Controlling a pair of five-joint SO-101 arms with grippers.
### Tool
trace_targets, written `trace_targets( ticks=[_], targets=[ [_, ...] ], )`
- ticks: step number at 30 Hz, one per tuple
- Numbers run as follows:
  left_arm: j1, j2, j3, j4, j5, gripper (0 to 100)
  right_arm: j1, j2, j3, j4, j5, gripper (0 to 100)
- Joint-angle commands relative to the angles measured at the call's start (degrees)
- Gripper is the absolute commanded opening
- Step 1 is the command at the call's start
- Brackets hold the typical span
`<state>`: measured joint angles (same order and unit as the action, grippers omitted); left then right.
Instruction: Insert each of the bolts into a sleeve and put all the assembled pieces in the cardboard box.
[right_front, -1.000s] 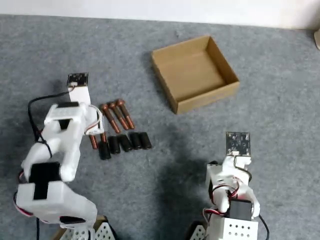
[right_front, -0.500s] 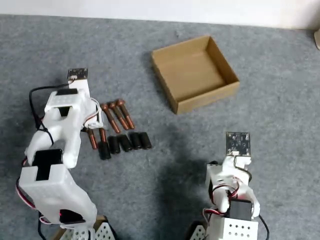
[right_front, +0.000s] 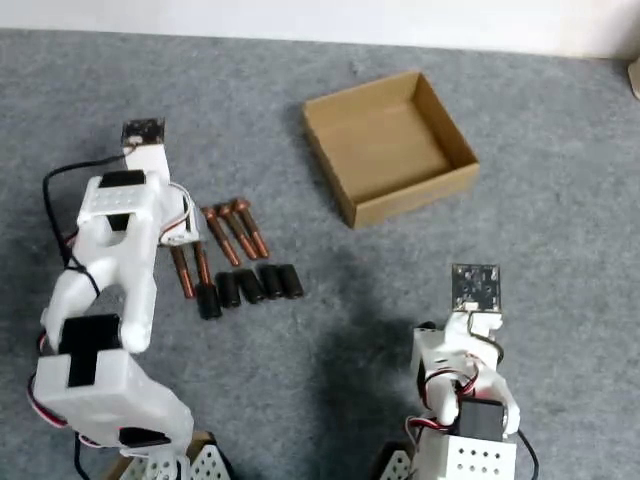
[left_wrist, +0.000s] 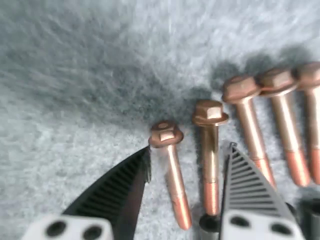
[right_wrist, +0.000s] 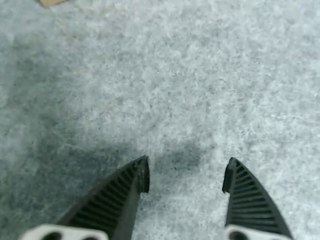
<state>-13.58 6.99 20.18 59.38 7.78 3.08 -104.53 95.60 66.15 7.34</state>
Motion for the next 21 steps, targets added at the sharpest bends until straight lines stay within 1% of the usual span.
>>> trace_targets(
  ticks=[1, 5, 8, 17, 21],
  targets=[
    [1.10, -5.32, -0.92, 2.81, 0.35, 23, 0.57, 0.13, 6.29, 0.22, -0.09, 22.8],
    [0.84, -5.23, -0.40, 4.75, 1.76, 23, 0.57, 0.13, 6.29, 0.22, -0.09, 22.8],
    [-0.92, -4.00, 2.51, 3.34, 3.96, 23, 0.57, 0.13, 6.29, 0.22, -0.09, 22.8],
    [-5.14, -0.13, 3.82, -1.85, 4.04, 23, 0.66, 0.13, 6.29, 0.22, -0.09, 22.8],
    [-4.62, 1.10, 3.82, -2.11, 4.04, 23, 0.66, 0.13, 6.29, 0.22, -0.09, 22.8]
  ],
)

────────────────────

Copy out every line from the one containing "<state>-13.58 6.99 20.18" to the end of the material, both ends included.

Answer to this exercise
<state>-13.58 6.99 20.18 59.38 7.78 3.08 -104.53 95.60 66.15 7.34</state>
Motion for the next 21 steps, targets added at the sharpest bends until straight lines stay within 1% of the usual span.
>>> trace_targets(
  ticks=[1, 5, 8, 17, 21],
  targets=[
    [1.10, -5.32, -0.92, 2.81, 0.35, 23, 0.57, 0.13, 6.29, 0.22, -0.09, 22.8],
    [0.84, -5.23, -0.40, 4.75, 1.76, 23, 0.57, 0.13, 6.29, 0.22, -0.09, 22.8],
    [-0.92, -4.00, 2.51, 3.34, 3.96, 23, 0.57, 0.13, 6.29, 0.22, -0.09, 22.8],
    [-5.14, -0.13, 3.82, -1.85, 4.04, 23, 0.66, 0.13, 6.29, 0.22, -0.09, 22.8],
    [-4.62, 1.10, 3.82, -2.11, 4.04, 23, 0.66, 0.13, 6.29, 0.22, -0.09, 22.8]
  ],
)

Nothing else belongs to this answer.